The largest solar PV greenhouse is in Sardinia
Twenty-six hectares of land covered by over 84,000 solar panels. Where roses, tomatoes and cauliflowers thrive … And this is only the beginning
In Sardinia, just miles outside Cagliari in the area of Villasor, the planet's largest solar photovoltaic greenhouse has just celebrated its first birthday. Its name is Su Scioffu, literally "the ditch", 26 hectares of land covered by 84,000 silicon polycrystalline panels manufactured by two multinationals: the Indian-owned Moser Baer and American General Electric. The panels supply energy for all greenhouse activity (irrigation, heating and lighting) without having to make use of electricity, and excess energy is channeled back into the mains.
The initiative of a group of Sardinian businessmen, Su Scioffu has already become a model and the satisfaction surrounding it, even more than in official comments, can be summed up in the words of Peppe Curridori, a Sardinian flower grower that has been cultivating roses for three generations.

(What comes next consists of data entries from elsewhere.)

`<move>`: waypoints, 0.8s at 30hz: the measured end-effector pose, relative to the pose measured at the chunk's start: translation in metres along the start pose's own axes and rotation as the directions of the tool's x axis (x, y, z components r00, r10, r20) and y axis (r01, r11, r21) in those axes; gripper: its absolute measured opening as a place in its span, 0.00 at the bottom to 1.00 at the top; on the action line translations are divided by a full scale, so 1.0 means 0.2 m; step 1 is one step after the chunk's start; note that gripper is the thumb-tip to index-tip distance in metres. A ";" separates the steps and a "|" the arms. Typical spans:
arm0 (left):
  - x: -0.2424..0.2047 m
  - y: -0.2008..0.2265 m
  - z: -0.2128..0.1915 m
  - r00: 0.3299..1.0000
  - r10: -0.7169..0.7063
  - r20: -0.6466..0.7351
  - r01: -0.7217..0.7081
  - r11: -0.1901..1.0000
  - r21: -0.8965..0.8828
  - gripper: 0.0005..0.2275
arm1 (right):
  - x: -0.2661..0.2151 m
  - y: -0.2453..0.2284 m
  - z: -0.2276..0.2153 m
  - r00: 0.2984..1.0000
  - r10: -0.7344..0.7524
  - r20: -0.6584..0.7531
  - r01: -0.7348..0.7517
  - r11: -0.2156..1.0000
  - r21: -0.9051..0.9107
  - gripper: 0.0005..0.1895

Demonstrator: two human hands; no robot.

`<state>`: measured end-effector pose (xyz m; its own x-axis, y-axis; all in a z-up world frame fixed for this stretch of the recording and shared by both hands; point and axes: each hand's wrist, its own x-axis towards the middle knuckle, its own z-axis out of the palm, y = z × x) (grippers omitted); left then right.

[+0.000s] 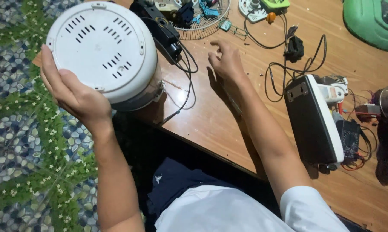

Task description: Reassembling a small kitchen appliance by fastening the base plate with a screwdriver and checking internal components.

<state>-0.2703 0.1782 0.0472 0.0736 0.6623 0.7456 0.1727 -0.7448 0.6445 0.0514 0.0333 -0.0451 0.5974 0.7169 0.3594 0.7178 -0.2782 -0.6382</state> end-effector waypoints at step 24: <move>-0.03 0.03 -0.06 0.998 -0.063 0.008 0.064 0.997 -0.050 0.19 | 0.13 0.08 0.17 0.936 -0.346 0.071 0.351 0.894 -0.278 0.15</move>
<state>-0.2807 0.1687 0.0477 0.0703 0.7088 0.7019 0.1275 -0.7042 0.6984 0.0657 0.0693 -0.0694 0.2857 0.8121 0.5087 0.9510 -0.1750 -0.2548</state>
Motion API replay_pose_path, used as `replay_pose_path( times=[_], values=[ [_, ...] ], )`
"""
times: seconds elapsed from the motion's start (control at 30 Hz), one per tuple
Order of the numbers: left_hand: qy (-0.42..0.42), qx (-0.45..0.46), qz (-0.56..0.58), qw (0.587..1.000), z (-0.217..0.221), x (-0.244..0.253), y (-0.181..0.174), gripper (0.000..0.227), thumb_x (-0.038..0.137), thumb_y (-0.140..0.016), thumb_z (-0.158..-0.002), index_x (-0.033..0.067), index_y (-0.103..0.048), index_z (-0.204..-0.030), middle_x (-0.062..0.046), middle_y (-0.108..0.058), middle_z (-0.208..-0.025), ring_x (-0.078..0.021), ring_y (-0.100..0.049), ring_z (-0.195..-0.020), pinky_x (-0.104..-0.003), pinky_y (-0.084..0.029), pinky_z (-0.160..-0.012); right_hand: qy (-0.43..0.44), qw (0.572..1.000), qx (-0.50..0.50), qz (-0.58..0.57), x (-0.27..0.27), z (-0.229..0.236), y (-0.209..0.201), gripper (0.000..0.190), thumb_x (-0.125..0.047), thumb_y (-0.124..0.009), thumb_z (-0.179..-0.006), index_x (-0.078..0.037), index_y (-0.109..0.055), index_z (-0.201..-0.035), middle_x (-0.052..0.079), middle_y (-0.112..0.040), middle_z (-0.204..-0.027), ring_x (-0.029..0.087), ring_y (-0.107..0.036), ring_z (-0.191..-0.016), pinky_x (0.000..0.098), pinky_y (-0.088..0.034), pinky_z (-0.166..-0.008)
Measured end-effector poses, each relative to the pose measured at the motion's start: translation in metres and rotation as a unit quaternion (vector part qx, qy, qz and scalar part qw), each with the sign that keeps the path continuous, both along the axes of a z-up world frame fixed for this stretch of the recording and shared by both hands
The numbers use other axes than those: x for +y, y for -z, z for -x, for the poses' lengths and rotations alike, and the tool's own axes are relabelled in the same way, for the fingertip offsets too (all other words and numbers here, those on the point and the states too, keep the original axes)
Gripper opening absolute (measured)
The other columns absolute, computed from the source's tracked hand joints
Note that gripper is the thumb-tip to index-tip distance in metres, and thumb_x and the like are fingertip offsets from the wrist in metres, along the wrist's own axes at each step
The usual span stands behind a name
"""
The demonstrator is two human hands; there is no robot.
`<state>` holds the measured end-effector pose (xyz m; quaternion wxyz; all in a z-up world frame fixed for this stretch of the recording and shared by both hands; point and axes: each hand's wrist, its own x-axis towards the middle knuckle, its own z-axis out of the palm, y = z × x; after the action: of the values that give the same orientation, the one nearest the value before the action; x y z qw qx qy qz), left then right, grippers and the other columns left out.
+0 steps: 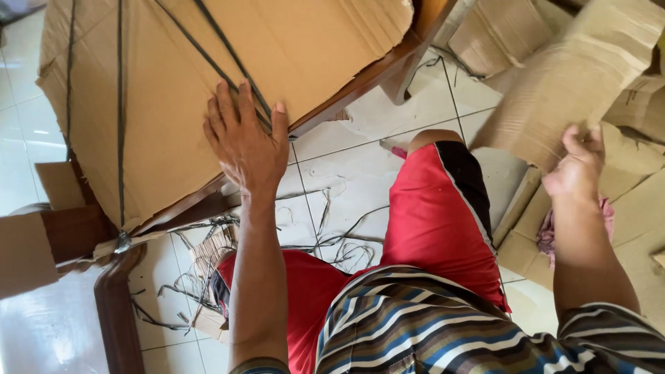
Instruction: The person is bundling and securing several large pieces of cardboard together using thin plastic straps while sitting on the floor.
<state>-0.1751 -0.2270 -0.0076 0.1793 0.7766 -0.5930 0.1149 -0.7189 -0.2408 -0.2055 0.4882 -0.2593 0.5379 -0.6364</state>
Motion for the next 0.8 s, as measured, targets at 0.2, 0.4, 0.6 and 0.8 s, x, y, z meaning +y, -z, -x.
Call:
replay_pose_path(
  times=[0.2,0.4,0.6,0.8],
  values=[
    [-0.025,0.043,-0.045,0.998,-0.008,0.002,0.003,0.074,0.067,-0.037,-0.103,0.0142,-0.046,-0.153,-0.019,-0.036,-0.162,-0.0395,-0.032,-0.151,-0.061,-0.026,-0.121,-0.235,0.945,-0.225,0.035,0.012,-0.03,-0.066,0.041,-0.019,-0.057,-0.094,-0.031,-0.071,-0.131,-0.002,-0.062,-0.151,0.024,-0.05,-0.152,0.0555,-0.038,-0.127],
    [0.013,0.08,-0.032,0.996,-0.014,0.007,0.003,0.067,0.063,-0.045,-0.102,0.0173,-0.052,-0.151,-0.016,-0.035,-0.163,-0.0397,-0.031,-0.152,-0.061,-0.025,-0.123,-0.527,0.803,-0.275,0.04,0.006,-0.087,-0.101,0.031,-0.008,-0.068,-0.096,-0.005,-0.07,-0.127,0.009,-0.076,-0.105,0.015,-0.064,-0.073,0.0285,-0.042,-0.052],
    [0.027,0.125,0.009,0.992,-0.016,0.011,0.007,0.063,0.06,-0.051,-0.099,0.0193,-0.057,-0.147,-0.011,-0.04,-0.162,-0.0361,-0.033,-0.152,-0.055,-0.024,-0.124,-0.563,0.763,-0.3,0.104,-0.021,-0.227,-0.163,0.036,-0.013,-0.072,-0.092,-0.007,-0.064,-0.126,0.005,-0.065,-0.101,0.015,-0.057,-0.077,0.0296,-0.046,-0.064],
    [0.026,0.147,0.04,0.988,-0.018,0.01,0.009,0.051,0.044,-0.06,-0.098,0.0176,-0.059,-0.142,-0.009,-0.048,-0.158,-0.0339,-0.039,-0.149,-0.053,-0.026,-0.125,-0.314,0.931,-0.174,0.069,-0.043,-0.335,-0.184,0.019,-0.018,-0.078,-0.09,-0.018,-0.062,-0.101,0.0,-0.072,-0.114,0.015,-0.066,-0.109,0.0348,-0.054,-0.103]
  ],
)
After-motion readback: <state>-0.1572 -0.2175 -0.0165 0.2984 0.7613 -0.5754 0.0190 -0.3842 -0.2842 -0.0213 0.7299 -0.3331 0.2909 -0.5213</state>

In one of the four local cooperatives entrusted to him, under a solar panel-covered greenhouse, he tells us how his Venus, Dallas, Rockstar, Mignon and Luciana roses?"strains that in the open flower just 2 months out of the year?"here bloom in continuation. "In these greenhouses we have planted 10 hectares of land with some of the most delicate varieties of roses to be our pilot crop.
Thanks to the microclimate and panels on the roof, they have found their ideal habitat." Within 134 green houses fennel, celery, cauliflower, four types of lettuce, tomatoes and eggplant also grow.
A breath of fresh air for the mass distribution of produce in Sardinia which imports 80% of its products from Spain and Morocco. "In addition to guaranteeing 20 megawatts of power, PV solar energy covers the cultivation and management costs of farming cooperatives," says Marcello Spano, head of Moser Baer for southern Europe. Fresh products at km 0 arrive on the tables of Sardinian consumers at a lower price and with higher profit margins than for other farmers.
Against an initial investment of 80 million euros, the two multinationals have promised further development. Lalit Jain, CEO of Moser Baer, considers this experiment to be "an initiative that is unique anywhere in the world, also considering that just one year from its inception, the results have exceeded all expectations."